Prayers needed

Papaw George isn’t doing well. He went to the ER yesterday and stayed at Citizen’s last night. We stayed up there with the family for a while until they put him into a room. He’s home now, but he needs your prayers. It’s not looking good and I don’t even know what to do.

I stayed with Jeska last night and I didn’t get to bed until 2:30. I was writing articles and worrying and being on Red Bull. We jumped on somebody’s trampoline last night..scary.

Johnny’s with AWANA tonight. WOO BUDDY. I love my crazy hookahs like Haley and Logan….lol. Later, we went to Columbia Heights to see Roy, Joseph and Kathleeen! I loveeeee those kids. Paige, Kyle…superfun. I LOVE my Columbia Heights youth group, lol.

*sigh* I’m out, okay? I’m scared of failing Journalism.

COLLEGE DAYS 2007!!!!

Sunday….what did I do Sunday?

OH YES, I spent it with my most favorite cousin in all of the worlds, Amanda Christine! Me, her and Jeska went to San Miguels for lunchhh and then I had familia time for the rest of the day. We pretty much watched Miami Ink and other tattoo shows all day. Gawwsh, I want a tattoo! And my piercings. NOW. This weekend, I’m going to try to talk my Mom into taking me to Monroe & ima get my second and third holes in my ears!! WOO BUDDY! Im EXCITED! And I need to look for prom dresses…bluhh.

I’m looking for a ride to Tennessee on April 19th if anybody is interested in driving that far. I have plans to attend COLLEGE DAYS 2007!! It’s at Tennessee Temple University (the best college in the world) and it’s going to be great. I get to stay on the campus for two nights and get a tour and everything. I emailed Liz from TTU and she said I could get a school excuseeeee! SCORE. Plus, Mac Powell and Brian Littrell, David Nasser and SHANE&SHANE will be there. I’m EXCITED! It’s for sophomores, juniors and seniors..and I’m ready to be there. I’m in love with Tennessee Temple.

Remediation started today and it is lame. I have Mrs McIlwain and Mr. Williams for now..and he’s a trip. and Mrs McIlwain loves me? Yes, I do declare.

xoxo, hil*

 

Is there anybody OUT THERE?

My face itches for serious. I think I’m burnt. I love tanning bed burns…oh sexy sexy. I love the tanning bed in general. I bought 300 minutes today and I intend to lay every single one of themmm. So…my weekend. Yesterday sucked. I was agitated with myself all day..Am I going completely crazy? I vote yes. But I stayed the night with Jeska. We went to Mobil at like midnight and bought a nacho from The Superkrunk guy. Mobil makes me high, lol. It’s SO lively in there. Especially that late. I love it.

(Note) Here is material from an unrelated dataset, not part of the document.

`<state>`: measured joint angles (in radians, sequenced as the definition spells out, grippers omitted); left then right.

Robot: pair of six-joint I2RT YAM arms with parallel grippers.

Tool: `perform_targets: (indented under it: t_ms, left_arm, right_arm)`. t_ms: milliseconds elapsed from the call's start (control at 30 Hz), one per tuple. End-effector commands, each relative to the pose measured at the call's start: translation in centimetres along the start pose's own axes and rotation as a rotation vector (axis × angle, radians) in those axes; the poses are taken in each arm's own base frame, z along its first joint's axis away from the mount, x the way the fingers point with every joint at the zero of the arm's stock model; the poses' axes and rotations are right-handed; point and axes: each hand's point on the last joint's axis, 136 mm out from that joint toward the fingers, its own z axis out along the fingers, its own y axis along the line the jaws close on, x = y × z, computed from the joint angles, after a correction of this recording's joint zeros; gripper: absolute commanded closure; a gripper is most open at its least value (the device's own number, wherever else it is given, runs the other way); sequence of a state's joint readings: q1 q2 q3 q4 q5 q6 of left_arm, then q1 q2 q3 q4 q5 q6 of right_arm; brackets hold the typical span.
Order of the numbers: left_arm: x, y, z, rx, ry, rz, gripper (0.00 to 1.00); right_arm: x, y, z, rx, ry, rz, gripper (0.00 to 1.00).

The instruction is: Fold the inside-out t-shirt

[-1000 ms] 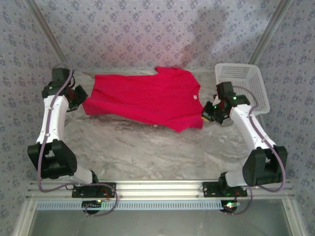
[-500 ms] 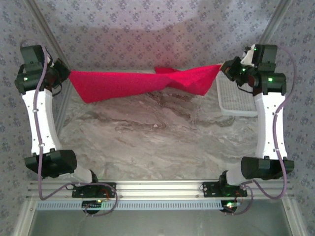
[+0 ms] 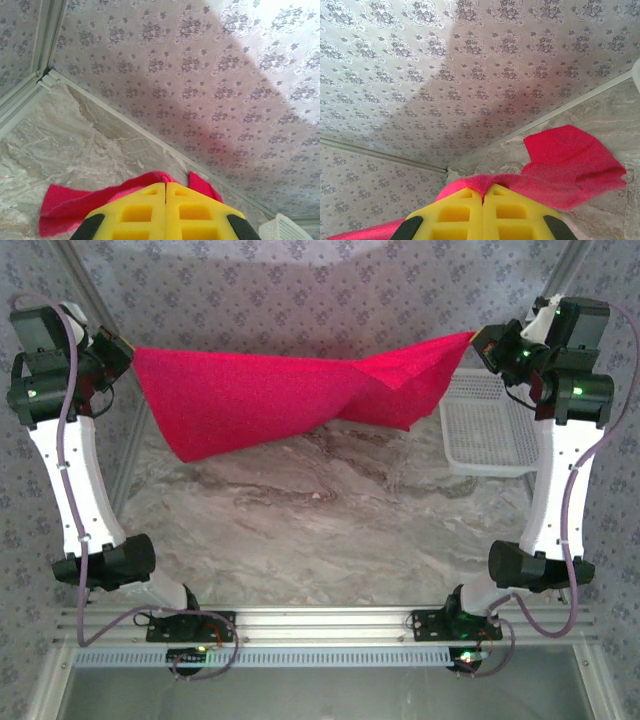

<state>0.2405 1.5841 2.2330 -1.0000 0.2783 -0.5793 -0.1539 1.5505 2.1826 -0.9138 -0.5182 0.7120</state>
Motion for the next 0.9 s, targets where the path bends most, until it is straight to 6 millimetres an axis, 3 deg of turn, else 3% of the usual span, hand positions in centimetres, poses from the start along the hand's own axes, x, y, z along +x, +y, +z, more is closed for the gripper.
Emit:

Today was fun. We went grocery shopping and got Mrs Vickie to grill for us! We had burgers, baked beans, baked potatoes, macaroni & ice cream. YUMM! I was in food heaven. Especially the brownie ice creamm..oh buddy!! I just had the best day.. Amanda and her friend Matt showed up at Rachel’s and I went over there and awkwardly visited with them for like 30 min to an hour. She’ll be back tomorrow to go to church with us and hang out. I love Amanda! and her lip ring! Thennnnn, I tanned after I rode around. I tanned for 20 minutes and I think Im burnt. I love it tho.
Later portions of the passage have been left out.